Now, though, I want to demonstrate a new library published today on GitHub and Maven Central: jcabi-matchers. jcabi-matchers is a collection of Hamcrest matchers to make XPath assertions in XML and XHTML documents.
Let’s say, for instance, a class that is undergoing testing produces an XML
that needs to contain a single <message>
element with the content "hello,
world!"
This is how that code would look in a unit test:
import com.jcabi.matchers.XhtmlMatchers;
import org.hamcrest.MatcherAssert;
import org.junit.Test;
public class FooTest {
@Test
public void hasWelcomeMessage() {
MatcherAssert.assertThat(
new Foo().createXml(),
XhtmlMatchers.hasXPaths(
"/document[count(message)=1]",
"/document/message[.='hello, world!']"
)
);
}
}
There are two alternatives to the above that I’m aware of, which are do almost the same thing:
xml-matchers by
David Ehringer
and
hasXPath()
method in Hamcrest itself.
I have tried them both, but faced a number of problems.

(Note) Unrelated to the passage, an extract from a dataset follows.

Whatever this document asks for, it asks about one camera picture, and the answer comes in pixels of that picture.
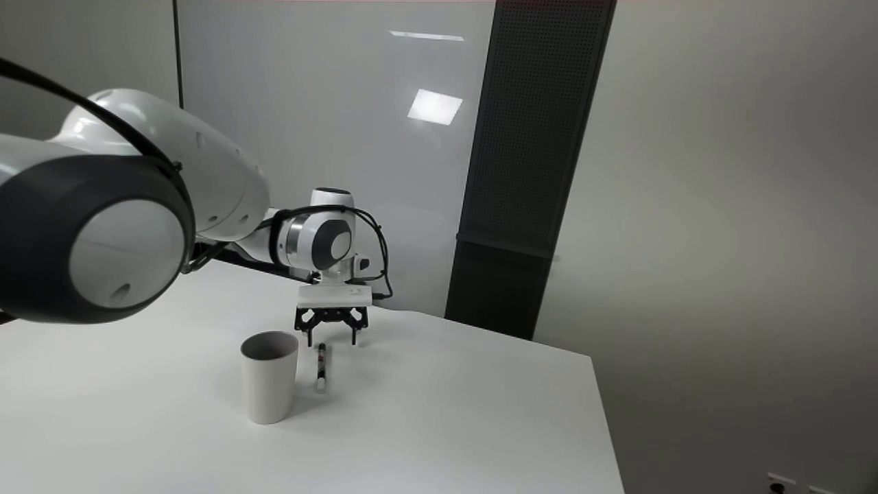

First, Hamcrest hasXPath()
works only with an instance of
Node
. With
this method, converting a String
into Node
becomes a repetitive and routine
task in every unit test.
The above is a very strange limitation of Hamcrest in contrast to
jcabi-matchers, which works with almost anything, from a
String
to a
Reader
and
even an InputStream
.
Second, XmlMatchers
from xml-matchers
provides a very inconvenient way for working with namespaces. Before you can
use an XPath query with a non-default namespace, you should create an instance
of NamespaceContext
.
The library provides a simple implementation of this interface, but, still, it is requires extra code in every unit test.
jcabi-matchers simplifies namespace handling
problems even further, as it pre-defines most popular namespaces, including
xhtml
, xs
, xsl
, etc.
The following example works right out-of-the-box—without any extra configuration:
MatcherAssert.assertThat(
new URL("https://www.google.com").getContent(),
XhtmlMatchers.hasXPath("//xhtml:body")
);
To summarize, my primary objective with the library was its simplicity of usage.